Research could enable assembly line synthesis of prevalent amine-containing drugs

A team at the University of Illinois has found a way to make a special class of molecule that could be used to treat diseases that are currently untreatable.

If you open the medicine cabinet, you will likely find organic ammonia derivatives. They are one of the most common structures in medicines. More than 40 percent of drugs and drug candidates contain amines, and 60 percent of those amines are tertiary.

Antibiotics, breast cancer and leukemia drugs, opioid pain medications, antihistamines, blood thinners, HIV treatments, antimigraine medications and more are some of the most impactful human medicines. They increase a drug's ability to work.

The functional potential of tertiary amines is likely to remain undiscovered despite the prevalence of this special class of molecule in medicines today.

The traditional process of making them requires specific, controlled conditions that limit the discovery of new tertiary amines, which could potentially treat a wide range of currently untreatable diseases.
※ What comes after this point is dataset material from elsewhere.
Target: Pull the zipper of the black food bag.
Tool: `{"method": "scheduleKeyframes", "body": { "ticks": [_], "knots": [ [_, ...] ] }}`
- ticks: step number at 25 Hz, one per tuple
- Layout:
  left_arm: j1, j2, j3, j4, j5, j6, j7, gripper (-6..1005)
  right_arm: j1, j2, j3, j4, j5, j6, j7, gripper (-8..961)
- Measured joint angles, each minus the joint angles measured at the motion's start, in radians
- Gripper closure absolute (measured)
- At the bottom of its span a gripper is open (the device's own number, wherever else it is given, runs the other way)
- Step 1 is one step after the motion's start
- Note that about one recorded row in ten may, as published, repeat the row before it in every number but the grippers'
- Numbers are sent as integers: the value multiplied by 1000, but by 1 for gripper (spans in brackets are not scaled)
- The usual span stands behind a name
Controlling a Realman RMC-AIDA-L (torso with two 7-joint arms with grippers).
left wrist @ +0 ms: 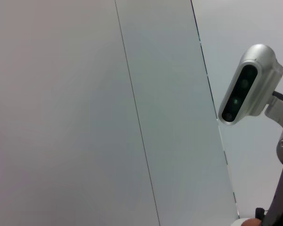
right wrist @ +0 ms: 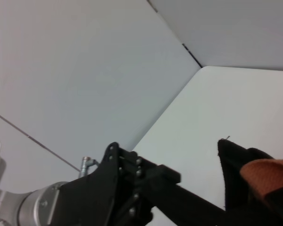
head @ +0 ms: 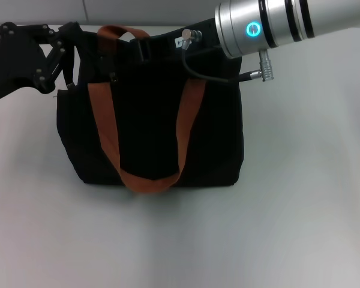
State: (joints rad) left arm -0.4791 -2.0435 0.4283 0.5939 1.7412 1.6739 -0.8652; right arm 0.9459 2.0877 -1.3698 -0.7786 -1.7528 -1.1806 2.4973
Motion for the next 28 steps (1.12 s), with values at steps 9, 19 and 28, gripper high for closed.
{"method": "scheduleKeyframes", "body": {
  "ticks": [9, 19, 28],
  "knots": [
    [1, 6, -3, 1, 0, 13, -1, 970, 9, -4, -1, -1, -27, 9, -4, 612],
    [7, 7, -3, 1, 0, 15, -2, 967, 6, -6, -1, -50, -54, 4, 3, 611],
    [-1, 2, -3, 1, 0, 27, -8, 965, 14, 0, -29, -39, -66, 22, 3, 610]
  ]
}}
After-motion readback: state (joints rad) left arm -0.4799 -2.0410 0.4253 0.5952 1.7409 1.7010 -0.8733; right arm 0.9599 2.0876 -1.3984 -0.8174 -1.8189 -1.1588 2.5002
A research team led by M. Christina White and graduate students Siraj Ali, Brenna Budaitis, and Devon Fontaine discovered a new chemical reaction that creates a faster, simpler way of making things. This could be used to discover new reactions with nitrogen.

This new reaction transforms the traditional tertiary amine building process with its classic chemical reactions that require highly-specialized conditions specific to each molecule, into a procedure that can be carried out in general conditions.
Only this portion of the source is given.